▸ Task details
Each line of the listing that includes the string "every" is to be identified and copied.

====== Provided data ======

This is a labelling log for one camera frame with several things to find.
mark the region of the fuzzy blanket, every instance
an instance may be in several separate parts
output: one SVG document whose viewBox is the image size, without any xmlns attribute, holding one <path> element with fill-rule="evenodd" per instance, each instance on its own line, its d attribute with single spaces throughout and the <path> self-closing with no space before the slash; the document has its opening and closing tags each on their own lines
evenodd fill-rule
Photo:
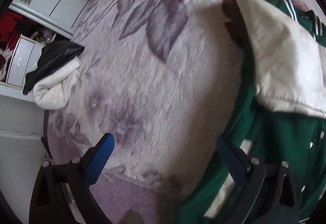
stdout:
<svg viewBox="0 0 326 224">
<path fill-rule="evenodd" d="M 129 209 L 170 223 L 200 181 L 234 107 L 242 51 L 230 0 L 94 0 L 74 34 L 85 47 L 48 141 L 68 162 L 105 132 L 116 147 L 92 194 L 113 222 Z M 315 0 L 293 0 L 326 19 Z"/>
</svg>

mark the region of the red clothing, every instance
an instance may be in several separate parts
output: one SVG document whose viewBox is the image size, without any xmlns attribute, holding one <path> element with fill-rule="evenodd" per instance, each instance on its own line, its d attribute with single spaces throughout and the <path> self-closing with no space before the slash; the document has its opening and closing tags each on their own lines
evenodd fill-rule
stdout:
<svg viewBox="0 0 326 224">
<path fill-rule="evenodd" d="M 0 42 L 8 42 L 10 50 L 15 49 L 20 34 L 14 31 L 17 24 L 15 19 L 22 19 L 23 16 L 7 10 L 0 19 Z"/>
</svg>

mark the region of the clothes pile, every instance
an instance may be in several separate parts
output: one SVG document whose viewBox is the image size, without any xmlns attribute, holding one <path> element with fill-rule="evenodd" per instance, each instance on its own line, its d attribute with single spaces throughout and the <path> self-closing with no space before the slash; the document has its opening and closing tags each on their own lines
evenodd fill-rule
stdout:
<svg viewBox="0 0 326 224">
<path fill-rule="evenodd" d="M 71 41 L 55 41 L 42 48 L 37 69 L 26 74 L 23 94 L 33 90 L 35 103 L 44 109 L 57 110 L 69 102 L 77 84 L 84 47 Z"/>
<path fill-rule="evenodd" d="M 305 223 L 326 190 L 326 26 L 292 0 L 235 2 L 246 32 L 242 84 L 223 134 L 263 163 L 290 165 Z M 215 152 L 179 223 L 220 223 L 241 191 Z M 257 201 L 246 223 L 260 215 Z"/>
<path fill-rule="evenodd" d="M 10 60 L 21 34 L 25 35 L 35 24 L 11 10 L 0 19 L 0 81 L 6 81 Z"/>
</svg>

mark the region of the white stripe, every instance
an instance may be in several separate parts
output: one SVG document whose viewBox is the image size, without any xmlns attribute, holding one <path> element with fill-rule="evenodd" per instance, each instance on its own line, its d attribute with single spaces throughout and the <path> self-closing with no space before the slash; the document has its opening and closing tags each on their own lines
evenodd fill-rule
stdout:
<svg viewBox="0 0 326 224">
<path fill-rule="evenodd" d="M 323 35 L 323 23 L 321 22 L 320 19 L 319 19 L 319 27 L 320 27 L 320 35 L 322 36 Z"/>
<path fill-rule="evenodd" d="M 300 220 L 299 223 L 302 223 L 302 222 L 304 222 L 304 221 L 307 221 L 308 219 L 310 219 L 310 217 L 308 217 L 308 218 L 306 218 L 306 219 L 304 219 L 304 220 Z"/>
<path fill-rule="evenodd" d="M 245 139 L 242 142 L 240 148 L 245 152 L 245 154 L 248 154 L 251 149 L 251 146 L 252 146 L 252 141 Z M 218 191 L 218 194 L 213 200 L 211 206 L 206 211 L 204 217 L 214 219 L 217 216 L 217 214 L 221 211 L 222 207 L 224 206 L 226 200 L 228 199 L 234 186 L 235 183 L 231 175 L 228 173 L 228 176 L 226 177 L 223 185 L 221 186 L 221 189 Z"/>
<path fill-rule="evenodd" d="M 294 6 L 293 6 L 293 3 L 292 3 L 292 0 L 288 0 L 288 1 L 289 1 L 289 3 L 290 3 L 291 9 L 292 9 L 292 11 L 293 11 L 294 20 L 295 20 L 296 22 L 298 22 L 297 14 L 295 13 L 295 10 L 294 10 Z"/>
<path fill-rule="evenodd" d="M 318 17 L 317 15 L 315 15 L 315 19 L 316 19 L 316 22 L 317 22 L 317 27 L 318 27 L 318 25 L 320 25 L 320 20 L 319 20 L 319 17 Z"/>
<path fill-rule="evenodd" d="M 285 5 L 286 5 L 286 7 L 287 7 L 287 9 L 288 9 L 288 11 L 289 11 L 289 13 L 290 13 L 292 19 L 294 20 L 292 10 L 291 10 L 291 8 L 289 7 L 289 4 L 287 3 L 287 0 L 283 0 L 283 2 L 285 3 Z"/>
<path fill-rule="evenodd" d="M 325 194 L 325 191 L 326 191 L 326 184 L 325 184 L 325 186 L 324 186 L 324 188 L 323 188 L 323 190 L 322 190 L 322 193 L 320 194 L 320 196 L 319 196 L 319 199 L 318 199 L 318 200 L 320 200 L 320 199 L 322 199 L 322 198 L 323 198 L 323 196 L 324 196 L 324 194 Z"/>
<path fill-rule="evenodd" d="M 318 36 L 318 25 L 317 25 L 317 15 L 315 14 L 315 27 L 316 27 L 316 36 Z"/>
</svg>

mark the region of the drawer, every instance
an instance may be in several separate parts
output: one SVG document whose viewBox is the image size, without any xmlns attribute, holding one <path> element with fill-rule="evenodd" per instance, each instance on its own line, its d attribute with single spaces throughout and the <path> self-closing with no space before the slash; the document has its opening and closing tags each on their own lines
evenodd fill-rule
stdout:
<svg viewBox="0 0 326 224">
<path fill-rule="evenodd" d="M 22 87 L 24 87 L 24 85 L 25 85 L 26 74 L 37 69 L 37 61 L 39 60 L 39 58 L 42 54 L 42 48 L 43 48 L 43 46 L 41 46 L 37 43 L 34 44 L 33 50 L 31 52 L 31 55 L 29 56 L 29 60 L 27 62 L 27 67 L 26 67 L 26 71 L 24 74 L 24 80 L 22 83 Z"/>
<path fill-rule="evenodd" d="M 24 38 L 19 40 L 8 74 L 7 83 L 22 87 L 29 56 L 34 43 Z"/>
</svg>

======

▸ Answer
mark the region of the fuzzy blanket, every instance
mark the region of the red clothing, every instance
mark the region of the clothes pile, every instance
mark the region of the white stripe, every instance
mark the region of the drawer, every instance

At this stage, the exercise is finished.